> _SUPPLIED DATA_:
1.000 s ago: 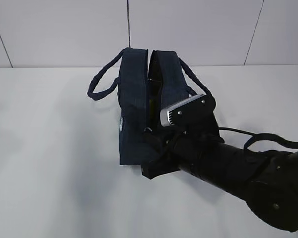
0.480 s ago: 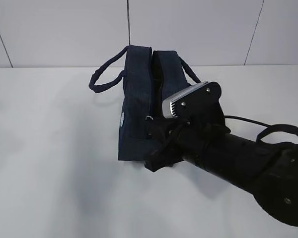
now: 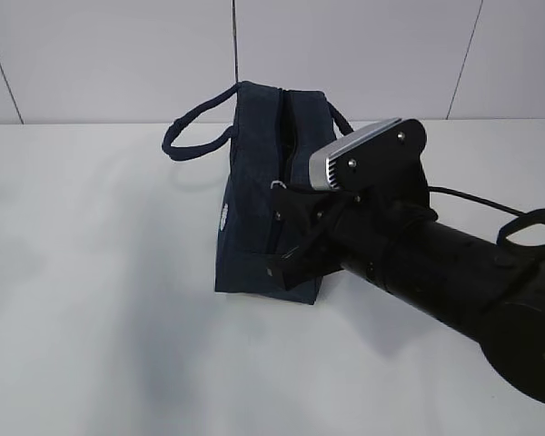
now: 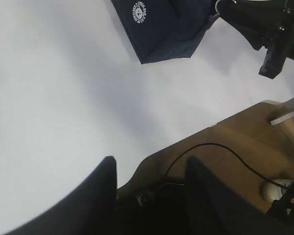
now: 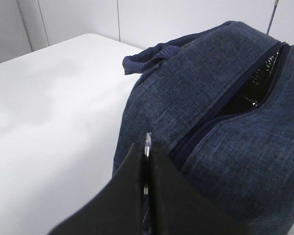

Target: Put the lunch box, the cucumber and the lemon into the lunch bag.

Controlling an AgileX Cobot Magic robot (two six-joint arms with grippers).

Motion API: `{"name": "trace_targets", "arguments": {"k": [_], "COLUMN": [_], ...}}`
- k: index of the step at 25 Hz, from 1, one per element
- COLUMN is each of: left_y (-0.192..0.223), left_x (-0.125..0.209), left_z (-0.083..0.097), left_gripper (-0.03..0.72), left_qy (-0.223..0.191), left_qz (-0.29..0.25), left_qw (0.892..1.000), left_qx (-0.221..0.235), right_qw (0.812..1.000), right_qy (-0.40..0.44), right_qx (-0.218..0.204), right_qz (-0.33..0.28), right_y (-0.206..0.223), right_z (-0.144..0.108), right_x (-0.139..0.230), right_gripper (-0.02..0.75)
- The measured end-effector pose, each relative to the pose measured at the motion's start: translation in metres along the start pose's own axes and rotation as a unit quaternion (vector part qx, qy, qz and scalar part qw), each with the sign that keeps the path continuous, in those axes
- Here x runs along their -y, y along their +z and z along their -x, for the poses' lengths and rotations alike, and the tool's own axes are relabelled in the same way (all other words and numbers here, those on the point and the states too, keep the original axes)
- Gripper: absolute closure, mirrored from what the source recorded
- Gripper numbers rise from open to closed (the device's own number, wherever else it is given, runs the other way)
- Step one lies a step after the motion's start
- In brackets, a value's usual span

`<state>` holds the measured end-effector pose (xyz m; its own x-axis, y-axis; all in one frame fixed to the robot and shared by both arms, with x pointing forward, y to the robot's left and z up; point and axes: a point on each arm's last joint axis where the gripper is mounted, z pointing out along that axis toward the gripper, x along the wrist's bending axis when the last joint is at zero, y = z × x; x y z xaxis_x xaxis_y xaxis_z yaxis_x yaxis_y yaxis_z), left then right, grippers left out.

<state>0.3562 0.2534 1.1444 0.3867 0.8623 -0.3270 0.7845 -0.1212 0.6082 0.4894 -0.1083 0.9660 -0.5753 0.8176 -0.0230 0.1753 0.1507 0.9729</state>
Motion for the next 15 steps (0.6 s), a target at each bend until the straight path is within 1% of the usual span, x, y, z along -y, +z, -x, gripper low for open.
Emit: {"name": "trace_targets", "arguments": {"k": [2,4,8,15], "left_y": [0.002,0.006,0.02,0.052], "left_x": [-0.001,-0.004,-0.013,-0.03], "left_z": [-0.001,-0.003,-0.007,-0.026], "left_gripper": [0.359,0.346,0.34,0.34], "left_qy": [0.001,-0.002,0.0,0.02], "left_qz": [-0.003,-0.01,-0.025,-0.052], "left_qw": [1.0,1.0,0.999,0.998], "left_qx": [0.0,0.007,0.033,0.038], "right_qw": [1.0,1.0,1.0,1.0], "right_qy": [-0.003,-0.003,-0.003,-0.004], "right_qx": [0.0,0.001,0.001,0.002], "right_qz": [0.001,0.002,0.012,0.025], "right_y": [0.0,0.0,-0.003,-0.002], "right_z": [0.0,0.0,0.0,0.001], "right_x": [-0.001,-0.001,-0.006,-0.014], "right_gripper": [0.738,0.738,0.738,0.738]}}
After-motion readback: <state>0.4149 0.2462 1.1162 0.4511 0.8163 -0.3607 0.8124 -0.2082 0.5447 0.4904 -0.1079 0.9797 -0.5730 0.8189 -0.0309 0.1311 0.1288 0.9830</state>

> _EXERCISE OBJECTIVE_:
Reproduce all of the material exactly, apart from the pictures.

> _THE ANSWER_:
1.000 s ago: 
0.480 s ago: 
now: 
now: 
now: 

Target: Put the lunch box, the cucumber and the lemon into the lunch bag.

Controlling an AgileX Cobot Magic robot (two six-joint arms with grippers).

Motion API: `{"name": "trace_targets", "arguments": {"k": [_], "COLUMN": [_], ...}}`
- k: index of the step at 25 Hz, from 1, one per element
- COLUMN is each of: left_y (-0.192..0.223), left_x (-0.125..0.209), left_z (-0.083..0.097), left_gripper (-0.03..0.72), left_qy (-0.223..0.191), left_qz (-0.29..0.25), left_qw (0.892..1.000), left_qx (-0.221..0.235), right_qw (0.812..1.000), right_qy (-0.40..0.44), right_qx (-0.218..0.204), right_qz (-0.33..0.28), right_y (-0.206..0.223), right_z (-0.144..0.108), right_x (-0.139..0.230), right_gripper (-0.02..0.75)
- The measured end-effector pose, each relative to the pose measured at the motion's start: translation in metres along the start pose's own axes and rotation as a unit quaternion (vector part qx, qy, qz and scalar part qw), each with the sign that keeps the path continuous, in those axes
- Here x runs along their -y, y along their +z and z along their -x, for the poses' lengths and rotations alike, and the tool's own axes are relabelled in the same way (all other words and numbers here, those on the point and the states too, keep the original axes)
- Gripper: absolute closure, mirrored from what the source recorded
- Gripper numbers rise from open to closed (the device's own number, wherever else it is given, runs the other way)
- Step one lies a step after the motion's start
- In brackets, a value's usual span

`<state>` holds the measured end-effector pose (xyz m; its own x-axis, y-axis; all in one frame fixed to the robot and shared by both arms, with x pointing forward, y to the robot's left and z up; point and axes: a point on each arm's last joint axis where the gripper is mounted, z pointing out along that axis toward the gripper, x along the wrist's bending axis when the last joint is at zero, y = z × x; x y z xaxis_x xaxis_y xaxis_z yaxis_x yaxis_y yaxis_z), left then right, grippers left out.

<state>0.3562 0.2534 1.1444 0.3867 0.8623 -0.3270 0.7845 -0.1212 0.6082 0.4894 -0.1083 0.9660 -0.5753 0.8176 -0.0230 0.1753 0.1507 0.9729</state>
Motion for the next 15 steps (0.6 s), a target at each bend until the straight path is within 1% of the usual span, x, y, z along -y, +z, -x, gripper low for open.
Emit: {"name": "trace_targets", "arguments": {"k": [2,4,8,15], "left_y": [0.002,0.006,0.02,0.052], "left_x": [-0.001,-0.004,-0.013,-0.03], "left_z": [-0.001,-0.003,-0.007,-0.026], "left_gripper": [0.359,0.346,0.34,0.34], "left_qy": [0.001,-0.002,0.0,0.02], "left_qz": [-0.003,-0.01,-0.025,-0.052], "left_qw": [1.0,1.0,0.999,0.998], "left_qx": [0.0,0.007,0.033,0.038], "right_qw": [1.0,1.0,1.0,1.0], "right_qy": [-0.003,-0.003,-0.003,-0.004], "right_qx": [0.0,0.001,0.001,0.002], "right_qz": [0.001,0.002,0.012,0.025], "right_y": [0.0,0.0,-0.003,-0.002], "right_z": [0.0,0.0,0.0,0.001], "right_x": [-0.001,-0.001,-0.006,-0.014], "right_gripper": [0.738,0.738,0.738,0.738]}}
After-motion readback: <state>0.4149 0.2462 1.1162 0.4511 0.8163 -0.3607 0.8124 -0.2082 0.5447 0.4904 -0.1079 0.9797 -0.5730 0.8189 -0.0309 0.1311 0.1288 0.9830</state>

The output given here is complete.